BEGIN

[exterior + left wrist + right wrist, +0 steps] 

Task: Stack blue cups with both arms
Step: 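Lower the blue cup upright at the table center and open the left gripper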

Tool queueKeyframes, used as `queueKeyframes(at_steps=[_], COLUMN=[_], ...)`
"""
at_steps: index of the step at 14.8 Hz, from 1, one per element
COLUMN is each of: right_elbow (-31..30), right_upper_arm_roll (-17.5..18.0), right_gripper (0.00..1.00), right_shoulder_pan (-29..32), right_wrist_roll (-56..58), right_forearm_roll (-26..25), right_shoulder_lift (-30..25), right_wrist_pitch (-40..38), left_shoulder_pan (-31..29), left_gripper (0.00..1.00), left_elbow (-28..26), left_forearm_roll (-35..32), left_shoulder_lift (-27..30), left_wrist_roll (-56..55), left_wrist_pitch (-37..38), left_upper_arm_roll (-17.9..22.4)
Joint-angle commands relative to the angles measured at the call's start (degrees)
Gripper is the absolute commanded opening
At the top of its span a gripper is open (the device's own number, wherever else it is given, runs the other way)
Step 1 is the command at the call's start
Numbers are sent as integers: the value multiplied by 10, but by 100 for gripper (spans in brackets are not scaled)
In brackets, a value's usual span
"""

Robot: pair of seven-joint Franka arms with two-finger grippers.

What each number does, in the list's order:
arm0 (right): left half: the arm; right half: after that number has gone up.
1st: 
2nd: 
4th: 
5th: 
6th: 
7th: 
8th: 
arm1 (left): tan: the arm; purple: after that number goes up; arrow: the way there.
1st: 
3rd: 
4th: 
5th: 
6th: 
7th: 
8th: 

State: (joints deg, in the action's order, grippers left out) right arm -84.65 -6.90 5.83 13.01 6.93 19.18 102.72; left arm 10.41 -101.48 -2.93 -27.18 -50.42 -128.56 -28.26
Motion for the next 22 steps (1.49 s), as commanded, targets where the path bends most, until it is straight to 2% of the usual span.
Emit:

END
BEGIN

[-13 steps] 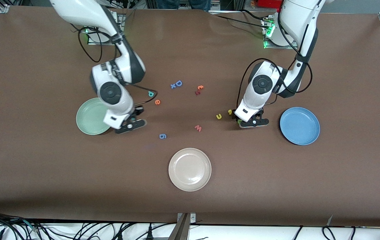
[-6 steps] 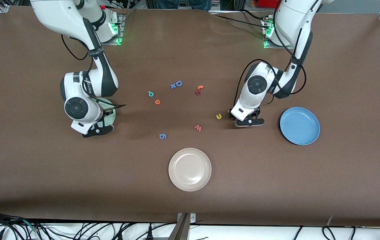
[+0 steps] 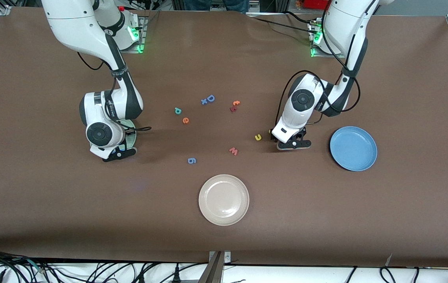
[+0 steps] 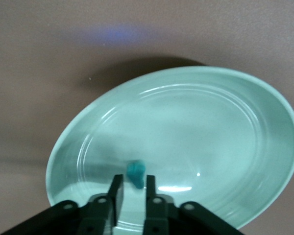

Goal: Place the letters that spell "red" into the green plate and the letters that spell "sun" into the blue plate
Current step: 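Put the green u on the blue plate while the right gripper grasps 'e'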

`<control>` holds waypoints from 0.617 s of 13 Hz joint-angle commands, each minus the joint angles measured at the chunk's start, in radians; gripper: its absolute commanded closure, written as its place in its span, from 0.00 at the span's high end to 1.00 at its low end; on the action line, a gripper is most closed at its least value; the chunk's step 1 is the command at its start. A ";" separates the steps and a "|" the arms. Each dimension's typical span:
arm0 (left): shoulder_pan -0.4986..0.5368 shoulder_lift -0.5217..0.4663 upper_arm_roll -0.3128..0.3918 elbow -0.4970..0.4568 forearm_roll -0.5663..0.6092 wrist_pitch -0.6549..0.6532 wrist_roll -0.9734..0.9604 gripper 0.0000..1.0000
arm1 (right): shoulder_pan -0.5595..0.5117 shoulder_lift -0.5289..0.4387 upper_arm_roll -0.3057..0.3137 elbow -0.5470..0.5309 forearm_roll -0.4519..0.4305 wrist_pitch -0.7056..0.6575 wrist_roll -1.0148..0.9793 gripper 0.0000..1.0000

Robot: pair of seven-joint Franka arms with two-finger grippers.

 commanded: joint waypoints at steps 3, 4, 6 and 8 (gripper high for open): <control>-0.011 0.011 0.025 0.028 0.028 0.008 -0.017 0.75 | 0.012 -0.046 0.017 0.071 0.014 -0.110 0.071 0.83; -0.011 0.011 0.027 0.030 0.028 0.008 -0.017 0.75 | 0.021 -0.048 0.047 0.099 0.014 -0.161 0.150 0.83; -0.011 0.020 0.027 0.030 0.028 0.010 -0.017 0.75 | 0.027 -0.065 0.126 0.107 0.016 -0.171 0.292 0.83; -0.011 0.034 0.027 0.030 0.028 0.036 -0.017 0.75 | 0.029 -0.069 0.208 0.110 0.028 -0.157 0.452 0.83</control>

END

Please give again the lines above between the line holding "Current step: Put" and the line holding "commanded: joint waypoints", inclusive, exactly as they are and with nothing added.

- SOLVED PROBLEM:
Current step: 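Put the green u on the blue plate while the right gripper grasps 'e'
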
`<control>` holds waypoints from 0.617 s of 13 Hz joint-angle commands, each minus the joint angles measured at the chunk's start, in radians; gripper: its absolute commanded closure, written as its place in its span, from 0.00 at the span's high end to 1.00 at its low end; on the action line, a gripper is most closed at its least value; the chunk's step 1 is the command at its start. A ";" separates the steps and a "|" the arms. Each dimension's typical span:
arm0 (left): shoulder_pan -0.4986..0.5368 shoulder_lift -0.5217..0.4663 upper_arm_roll -0.3128..0.3918 elbow -0.4970..0.4568 forearm_roll -0.5663..0.6092 wrist_pitch -0.6549..0.6532 wrist_roll -0.9734..0.9604 gripper 0.0000..1.0000
arm1 (right): shoulder_pan -0.5595..0.5117 shoulder_lift -0.5289..0.4387 upper_arm_roll -0.3057..0.3137 elbow -0.5470..0.5309 forearm_roll -0.4519..0.4305 wrist_pitch -0.7056..0.6575 wrist_roll -1.0148..0.9793 gripper 0.0000..1.0000

Robot: pair of seven-joint Franka arms with two-finger grippers.

 commanded: joint waypoints at steps 3, 4, 6 and 8 (gripper high for open): <control>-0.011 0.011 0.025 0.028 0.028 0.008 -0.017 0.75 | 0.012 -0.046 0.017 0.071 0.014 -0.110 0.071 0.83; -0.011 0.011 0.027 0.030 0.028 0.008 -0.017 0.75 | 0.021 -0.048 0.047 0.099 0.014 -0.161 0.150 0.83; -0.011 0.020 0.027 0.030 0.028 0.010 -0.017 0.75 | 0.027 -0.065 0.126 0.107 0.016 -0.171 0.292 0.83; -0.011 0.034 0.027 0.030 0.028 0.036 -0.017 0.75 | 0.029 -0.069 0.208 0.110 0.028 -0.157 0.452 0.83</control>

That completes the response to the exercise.